Afnemende biodiversiteit

Ik denk dat een belangrijke ommezwaai in het landelijk gebied gemaakt zal moeten worden door te zoeken naar een nieuwe solidariteit tussen burgers en boeren. Op dit moment dragen de burgers te veel lasten van de agrarische industrialisatie. Kijk bijvoorbeeld naar de kosten van het waterbeheer terwijl daartegenover een afnemende biodiversiteit staat. De burgers dragen voornamelijk de groeiende lasten en worden geconfronteerd met afnemend profijt.
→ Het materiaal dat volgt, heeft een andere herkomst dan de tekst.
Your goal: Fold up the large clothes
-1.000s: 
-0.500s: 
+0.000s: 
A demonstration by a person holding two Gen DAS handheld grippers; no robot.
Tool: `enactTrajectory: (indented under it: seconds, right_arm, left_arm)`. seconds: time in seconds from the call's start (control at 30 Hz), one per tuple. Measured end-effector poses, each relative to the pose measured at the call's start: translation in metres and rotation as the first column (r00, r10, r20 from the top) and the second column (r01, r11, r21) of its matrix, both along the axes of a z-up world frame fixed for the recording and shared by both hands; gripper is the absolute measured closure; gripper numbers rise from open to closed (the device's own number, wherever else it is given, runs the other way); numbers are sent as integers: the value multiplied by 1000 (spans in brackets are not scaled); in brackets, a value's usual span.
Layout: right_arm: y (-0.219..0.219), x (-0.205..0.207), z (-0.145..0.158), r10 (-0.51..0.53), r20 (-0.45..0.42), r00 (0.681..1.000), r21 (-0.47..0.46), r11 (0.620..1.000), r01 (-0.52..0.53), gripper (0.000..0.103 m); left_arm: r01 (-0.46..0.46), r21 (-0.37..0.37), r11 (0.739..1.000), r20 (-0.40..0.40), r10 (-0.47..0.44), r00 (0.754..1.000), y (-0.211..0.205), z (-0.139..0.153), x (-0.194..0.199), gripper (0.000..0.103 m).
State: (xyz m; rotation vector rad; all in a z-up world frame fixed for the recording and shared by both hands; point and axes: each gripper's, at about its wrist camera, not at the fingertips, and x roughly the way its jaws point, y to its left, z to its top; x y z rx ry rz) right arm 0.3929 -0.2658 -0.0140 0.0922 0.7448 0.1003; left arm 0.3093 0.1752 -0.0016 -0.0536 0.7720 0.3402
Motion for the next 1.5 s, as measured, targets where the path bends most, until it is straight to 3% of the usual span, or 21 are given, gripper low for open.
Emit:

Bij maatschappelijke veranderingen speelt economie altijd een belangrijke rol. Door de maatschappelijk kosten minder op burgers af te wentelen kan in de agrarische sector een kanteling komen en agrarische exploitatie met meer biodiversiteit gestimuleerd worden. Dat zou de eerste stap zijn die mijn PvdA politicus gaat zetten. Daar zal mijn politicus draagvlak voor gaan creëren. Ook bij oude mannetjes in stoffige zaaltjes, maar ook bij de jeugd op scholen en langs de lijn bij het sportveld maar ook bijvoorbeeld in de buurtsupermarkt. En liever nog met modernere middelen en gebruikt internet met elke week een Vlog om ons mee te nemen in zijn verhaal. Kortom provincie, niet een sneller paard!

Overigens zondagmiddag toch weer naar Gorredijk om boodschappen in te slaan: Het blijft jammer dat dit in Drachten nog niet kan!